L’homme qui murmurait à l’oreille de Trump
Soutien indéfectible de la politique américaine en Israël et en Ukraine, Rutte a fait, sans surprise, un sans-faute pour mener à bien sa candidature. Même sous l’administration Trump, il avait convaincu ses partenaires européens de soigner leur relation avec Washington et de fournir un effort budgétaire supplémentaire pour garantir définitivement la présence du protecteur américain sur le sol européen. Même les Pays-Bas de Mark Rutte ont fini par respecter cette année l’engagement, pris en 2014 par les pays de l’OTAN, de consacrer plus de 2 % de leur produit intérieur brut (PIB) aux dépenses militaires. Le très économe Mark Rutte a par ailleurs été en pointe de l’effort budgétaire en faveur de l’Ukraine et a signé un chèque de 3 milliards d’euros d’assistance militaire sur dix ans. Cette surprenante générosité financière s’est concrétisée par le don à Kiev d’avions de combat F-16, une décision qualifiée d’« historique » par le président ukrainien Volodymyr Zelensky. Ce geste, qui s’ajoute aux 52 F-35 de Lockheed-Martin commandés par ses différents gouvernements, a définitivement convaincu Washington de confier à Mark Rutte les clés du secrétariat général de l’OTAN.
La candidature rivale du président roumain, Klaus Iohannis, soutenue par Victor Orban jusqu’au printemps 2024, n’était qu’un leurre et n’a jamais été prise au sérieux. Le Premier ministre hongrois a monnayé son droit de veto. En échange de son ralliement à la candidature de Mark Rutte, la Hongrie reste exonérée de tout soutien budgétaire et militaire à l’Ukraine.
L’engagement atlantiste de Mark Rutte lui a valu dans le passé le qualificatif de Trump Whisperer (« l’homme qui murmure à l’oreille de Trump ») et l’administration Biden lui est reconnaissante d’avoir su maintenir les relations transatlantiques pendant quatre ans.
Apprécié des démocrates comme des républicains à Washington, Rutte offre toutes les garanties aux caciques du Pentagone et du département d’État.

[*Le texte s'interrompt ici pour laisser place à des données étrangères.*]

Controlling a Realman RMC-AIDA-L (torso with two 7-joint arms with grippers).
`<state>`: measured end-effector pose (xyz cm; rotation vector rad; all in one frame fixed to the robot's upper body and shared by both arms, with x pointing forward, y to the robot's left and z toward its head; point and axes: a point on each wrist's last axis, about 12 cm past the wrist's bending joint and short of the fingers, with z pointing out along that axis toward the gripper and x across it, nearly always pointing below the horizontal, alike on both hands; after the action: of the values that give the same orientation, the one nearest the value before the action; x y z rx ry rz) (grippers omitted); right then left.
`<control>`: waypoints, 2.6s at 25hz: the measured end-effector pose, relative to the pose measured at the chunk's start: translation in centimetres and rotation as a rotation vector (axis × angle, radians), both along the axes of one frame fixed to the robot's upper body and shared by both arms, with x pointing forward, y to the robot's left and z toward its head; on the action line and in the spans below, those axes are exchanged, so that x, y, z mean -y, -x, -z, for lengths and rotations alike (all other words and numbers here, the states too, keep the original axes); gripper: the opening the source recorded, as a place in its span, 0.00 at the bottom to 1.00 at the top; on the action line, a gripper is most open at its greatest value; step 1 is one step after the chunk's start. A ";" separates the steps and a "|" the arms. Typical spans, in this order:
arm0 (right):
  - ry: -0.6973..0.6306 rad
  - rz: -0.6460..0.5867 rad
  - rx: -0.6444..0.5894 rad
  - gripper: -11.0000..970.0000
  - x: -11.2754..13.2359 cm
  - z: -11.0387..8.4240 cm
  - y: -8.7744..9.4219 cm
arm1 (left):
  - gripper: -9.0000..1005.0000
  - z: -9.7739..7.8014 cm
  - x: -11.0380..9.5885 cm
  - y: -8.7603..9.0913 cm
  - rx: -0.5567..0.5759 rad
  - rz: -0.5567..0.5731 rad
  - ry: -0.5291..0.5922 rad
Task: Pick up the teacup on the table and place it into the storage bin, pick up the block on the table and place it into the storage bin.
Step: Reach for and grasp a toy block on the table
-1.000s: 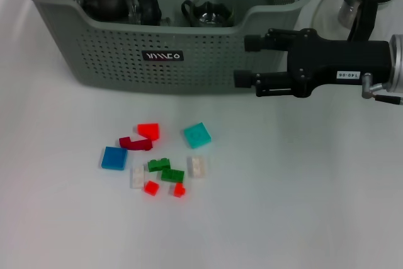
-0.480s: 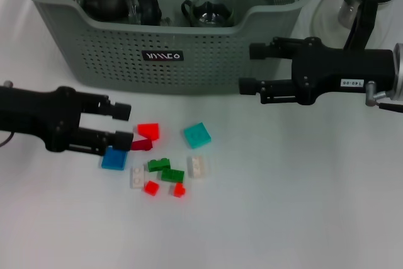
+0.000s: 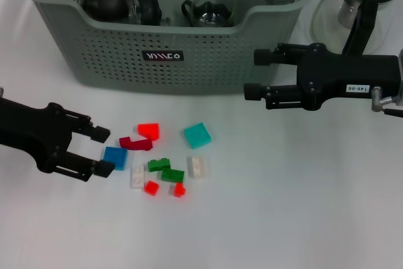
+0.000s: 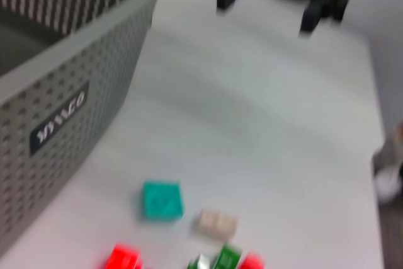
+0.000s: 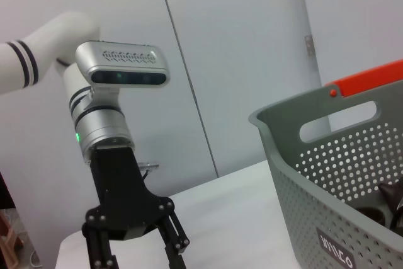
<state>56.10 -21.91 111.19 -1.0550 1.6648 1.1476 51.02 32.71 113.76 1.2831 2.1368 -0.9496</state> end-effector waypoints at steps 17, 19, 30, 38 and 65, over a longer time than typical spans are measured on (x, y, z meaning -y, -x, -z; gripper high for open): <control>-0.004 0.008 -0.006 0.88 0.1 0.0 0.0 | 0.68 -2.7 7.6 -2.5 0.036 0.099 -0.451; -0.005 0.008 -0.004 0.88 0.1 0.0 0.0 | 0.68 -2.4 8.3 -2.6 0.045 0.103 -0.499; 0.001 0.008 0.002 0.88 0.1 -0.1 -0.1 | 0.67 -0.7 10.3 -3.2 0.113 0.138 -0.571; 0.002 0.011 0.002 0.88 0.3 -0.1 -0.1 | 0.67 0.5 10.6 -3.1 0.134 0.148 -0.647; 0.000 0.015 -0.005 0.88 0.3 -0.2 -0.3 | 0.64 2.0 10.2 -2.9 0.098 0.141 -0.692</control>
<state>56.44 -22.19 111.44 -1.0387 1.6734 1.1411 53.96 22.50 111.76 1.7643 2.4096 -0.1623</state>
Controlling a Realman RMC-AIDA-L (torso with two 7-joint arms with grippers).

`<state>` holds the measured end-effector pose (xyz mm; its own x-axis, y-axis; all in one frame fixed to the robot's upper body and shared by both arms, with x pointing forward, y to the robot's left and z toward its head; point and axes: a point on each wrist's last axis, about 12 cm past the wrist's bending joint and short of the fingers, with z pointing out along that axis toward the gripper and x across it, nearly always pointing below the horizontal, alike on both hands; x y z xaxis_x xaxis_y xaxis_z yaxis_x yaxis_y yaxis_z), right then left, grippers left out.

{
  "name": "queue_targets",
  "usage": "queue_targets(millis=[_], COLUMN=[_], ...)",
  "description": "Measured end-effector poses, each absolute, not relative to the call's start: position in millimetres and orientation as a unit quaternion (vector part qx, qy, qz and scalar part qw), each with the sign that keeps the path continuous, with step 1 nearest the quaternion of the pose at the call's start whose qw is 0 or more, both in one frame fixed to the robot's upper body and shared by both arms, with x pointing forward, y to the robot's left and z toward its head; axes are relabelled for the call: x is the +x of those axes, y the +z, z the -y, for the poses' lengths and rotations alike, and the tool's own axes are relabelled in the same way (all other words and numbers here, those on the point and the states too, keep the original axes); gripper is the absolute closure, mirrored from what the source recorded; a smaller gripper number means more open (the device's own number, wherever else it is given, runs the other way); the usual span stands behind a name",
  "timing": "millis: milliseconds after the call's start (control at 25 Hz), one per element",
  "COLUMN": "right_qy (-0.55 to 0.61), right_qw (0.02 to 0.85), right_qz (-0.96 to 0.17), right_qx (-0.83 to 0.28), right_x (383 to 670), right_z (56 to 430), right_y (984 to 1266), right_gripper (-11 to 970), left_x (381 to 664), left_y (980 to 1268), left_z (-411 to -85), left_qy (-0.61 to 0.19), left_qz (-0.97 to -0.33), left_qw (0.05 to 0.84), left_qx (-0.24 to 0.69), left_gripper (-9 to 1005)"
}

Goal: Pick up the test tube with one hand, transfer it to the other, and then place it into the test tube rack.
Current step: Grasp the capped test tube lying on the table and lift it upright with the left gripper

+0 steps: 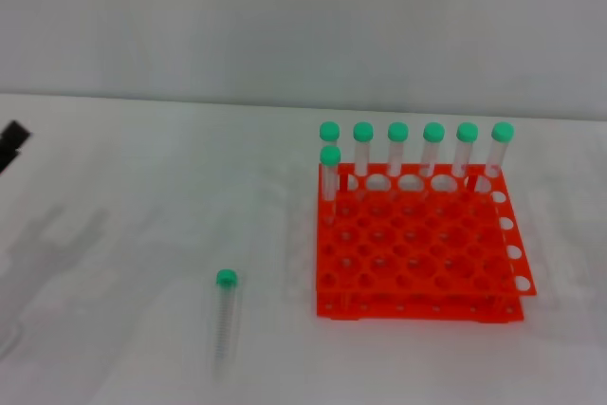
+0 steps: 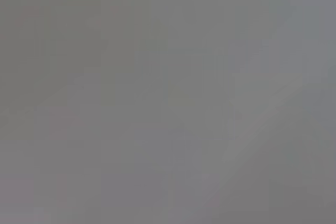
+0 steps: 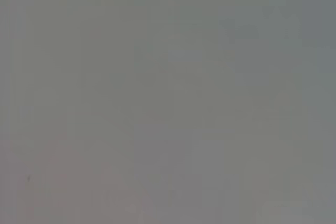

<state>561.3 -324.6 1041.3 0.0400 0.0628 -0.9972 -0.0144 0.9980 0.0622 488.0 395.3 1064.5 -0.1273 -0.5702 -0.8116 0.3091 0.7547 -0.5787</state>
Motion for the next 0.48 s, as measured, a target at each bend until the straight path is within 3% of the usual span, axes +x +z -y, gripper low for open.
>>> queue_targets(millis=[200,480], right_qy=[0.025,0.023], right_qw=[0.728,0.729], right_qz=[-0.685,-0.684], right_qx=[0.017,0.018], right_x=[558.8,559.3], right_z=[326.4,328.5], right_y=[1042.7,1043.5], right_gripper=[226,229], left_x=[508.1,550.8], left_y=[1079.5,1121.2], left_z=[-397.6,-398.6], left_qy=[-0.367,-0.369], left_qz=[-0.716,-0.824], left_qw=[0.589,0.43], left_qx=[-0.07,-0.033], left_gripper=[107,109])
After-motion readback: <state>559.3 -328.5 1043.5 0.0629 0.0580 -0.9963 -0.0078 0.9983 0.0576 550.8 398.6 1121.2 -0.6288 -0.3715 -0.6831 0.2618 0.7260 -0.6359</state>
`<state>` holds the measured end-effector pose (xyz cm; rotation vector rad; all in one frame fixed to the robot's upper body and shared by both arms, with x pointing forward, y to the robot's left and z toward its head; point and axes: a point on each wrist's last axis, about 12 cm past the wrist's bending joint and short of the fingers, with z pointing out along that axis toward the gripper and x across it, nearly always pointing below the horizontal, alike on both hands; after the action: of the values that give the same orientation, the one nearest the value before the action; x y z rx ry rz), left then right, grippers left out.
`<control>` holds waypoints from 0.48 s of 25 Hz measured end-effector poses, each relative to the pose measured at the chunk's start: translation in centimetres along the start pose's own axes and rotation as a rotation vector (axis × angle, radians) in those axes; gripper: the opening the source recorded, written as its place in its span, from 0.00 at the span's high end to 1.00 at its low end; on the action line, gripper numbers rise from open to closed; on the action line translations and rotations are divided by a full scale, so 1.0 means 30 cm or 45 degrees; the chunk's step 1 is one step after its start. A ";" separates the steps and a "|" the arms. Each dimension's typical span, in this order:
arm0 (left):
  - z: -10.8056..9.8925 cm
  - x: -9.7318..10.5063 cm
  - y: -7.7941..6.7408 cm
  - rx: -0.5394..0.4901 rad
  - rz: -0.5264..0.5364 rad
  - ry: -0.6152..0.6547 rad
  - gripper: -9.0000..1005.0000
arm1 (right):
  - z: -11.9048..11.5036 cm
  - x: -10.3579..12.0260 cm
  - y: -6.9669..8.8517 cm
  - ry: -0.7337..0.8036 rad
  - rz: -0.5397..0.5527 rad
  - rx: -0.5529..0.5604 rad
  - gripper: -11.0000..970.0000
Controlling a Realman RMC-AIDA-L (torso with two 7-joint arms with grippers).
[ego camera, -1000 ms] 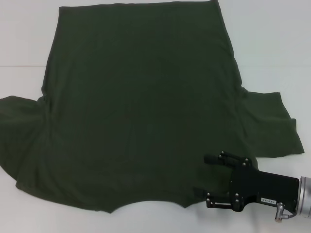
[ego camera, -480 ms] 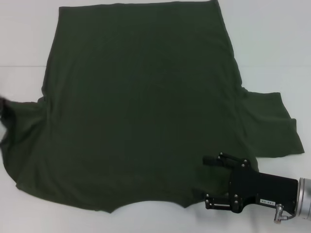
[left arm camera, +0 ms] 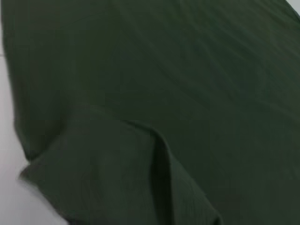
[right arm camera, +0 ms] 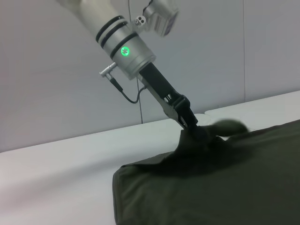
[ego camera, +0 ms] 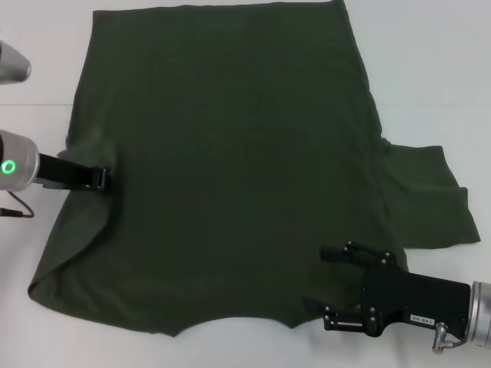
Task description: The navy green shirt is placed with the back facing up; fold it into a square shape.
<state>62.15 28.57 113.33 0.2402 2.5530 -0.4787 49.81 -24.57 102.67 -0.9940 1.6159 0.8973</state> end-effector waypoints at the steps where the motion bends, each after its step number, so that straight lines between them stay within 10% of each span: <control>1: 0.000 0.000 0.000 0.000 0.000 0.000 0.98 | 0.000 0.000 0.000 0.000 0.000 0.000 0.06; 12: 0.058 0.074 0.005 0.040 -0.092 0.017 0.94 | 0.000 0.004 0.001 -0.001 0.006 0.009 0.06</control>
<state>61.12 28.21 110.72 0.1634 2.5755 -0.5460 49.75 -24.59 102.55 -0.9853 1.6205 0.8946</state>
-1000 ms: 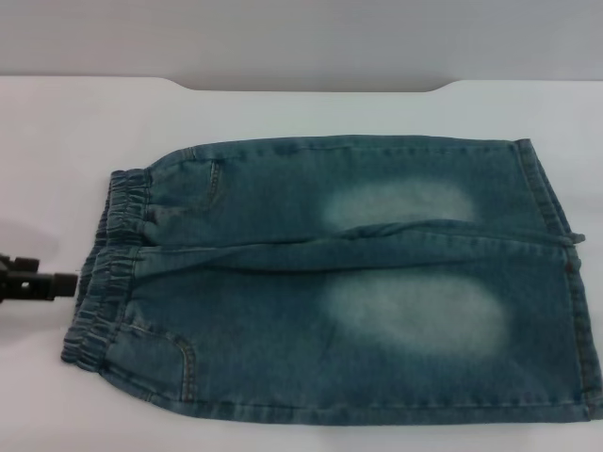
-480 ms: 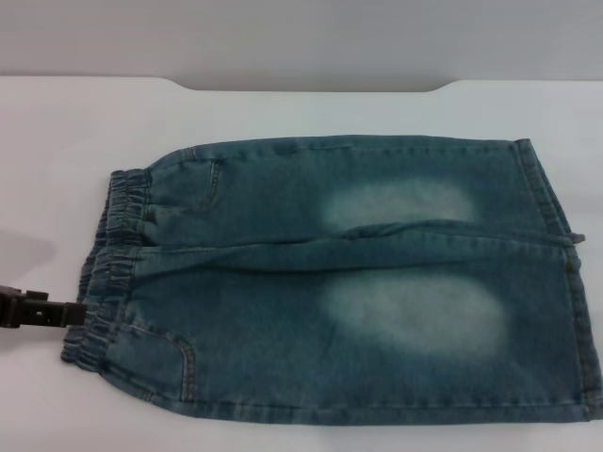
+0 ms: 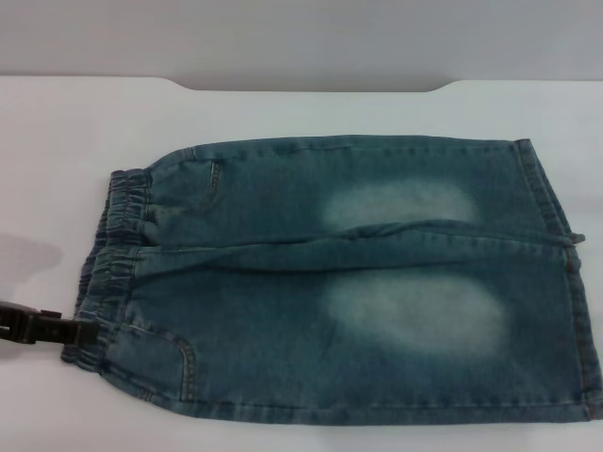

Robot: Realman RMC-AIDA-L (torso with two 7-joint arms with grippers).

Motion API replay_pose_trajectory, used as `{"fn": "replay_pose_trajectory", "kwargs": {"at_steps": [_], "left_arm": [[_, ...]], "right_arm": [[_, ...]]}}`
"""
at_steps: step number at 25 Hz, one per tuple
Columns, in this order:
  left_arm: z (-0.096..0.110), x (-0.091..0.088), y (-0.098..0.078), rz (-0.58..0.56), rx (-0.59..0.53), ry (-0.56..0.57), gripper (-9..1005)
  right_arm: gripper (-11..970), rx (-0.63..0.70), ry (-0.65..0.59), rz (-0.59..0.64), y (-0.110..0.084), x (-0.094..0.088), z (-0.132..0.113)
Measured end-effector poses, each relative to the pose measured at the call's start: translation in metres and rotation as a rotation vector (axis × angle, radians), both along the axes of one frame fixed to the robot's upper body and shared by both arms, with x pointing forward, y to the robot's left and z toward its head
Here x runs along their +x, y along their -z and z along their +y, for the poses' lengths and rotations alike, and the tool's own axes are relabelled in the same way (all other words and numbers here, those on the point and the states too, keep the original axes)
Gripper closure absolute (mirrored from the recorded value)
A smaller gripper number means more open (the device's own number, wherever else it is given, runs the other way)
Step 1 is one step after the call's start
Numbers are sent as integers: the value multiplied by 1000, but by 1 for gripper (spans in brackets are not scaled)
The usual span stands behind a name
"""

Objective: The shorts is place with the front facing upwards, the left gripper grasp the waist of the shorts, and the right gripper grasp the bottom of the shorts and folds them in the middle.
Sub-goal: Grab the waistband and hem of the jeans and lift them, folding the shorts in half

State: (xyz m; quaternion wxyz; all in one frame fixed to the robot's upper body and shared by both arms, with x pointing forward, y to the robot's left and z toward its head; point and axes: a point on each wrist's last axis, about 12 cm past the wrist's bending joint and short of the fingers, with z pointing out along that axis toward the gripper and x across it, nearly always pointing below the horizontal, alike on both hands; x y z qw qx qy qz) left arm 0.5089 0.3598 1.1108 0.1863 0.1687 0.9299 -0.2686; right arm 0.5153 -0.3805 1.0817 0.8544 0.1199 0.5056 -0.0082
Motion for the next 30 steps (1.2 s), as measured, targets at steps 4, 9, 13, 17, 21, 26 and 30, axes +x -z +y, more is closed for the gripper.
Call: {"fn": "replay_pose_trajectory", "kwargs": {"at_steps": [4, 9, 13, 17, 21, 26, 30], "left_arm": [[-2, -1, 4, 11, -10, 2, 238], [-3, -2, 7, 21, -17, 10, 238], [-6, -1, 9, 28, -26, 18, 238], [-7, -1, 10, 36, -32, 21, 238], [-7, -1, 10, 38, -34, 22, 238], [-7, -1, 10, 38, -33, 24, 240], [-7, -2, 11, 44, -33, 29, 245]], "right_arm": [[463, 0, 0, -1, 0, 0, 0], [463, 0, 2, -1, 0, 0, -1], [463, 1, 2, 0, 0, -1, -1], [464, 1, 2, 0, 0, -1, -1], [464, 2, 3, 0, 0, -1, -1], [464, 1, 3, 0, 0, -1, -2], [464, 2, 4, -2, 0, -1, -2]]}}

Le très expérimenté chef de gouvernement néerlandais est l’habile diplomate qui saura regrouper tous les vassaux européens sous la bannière des États-Unis, même dans l’hypothèse d’un second mandat de Donald Trump. « Votre leadership et votre expérience seront cruciaux pour l’Alliance durant cette période difficile », s’est d’ores et déjà félicitée la présidente de la Commission européenne, Ursula von der Leyen, fidèle avocate du renforcement des liens stratégiques entre l’UE et l’OTAN et de l’entrée de l’Ukraine dans l’alliance atlantique. Rutte sera-t-il aussi habile et manœuvrier pour parrainer avec l’aide des États-Unis un traité de paix entre la Russie et l’Ukraine ? Il dispose désormais d’un mandat de quatre ans pour y parvenir.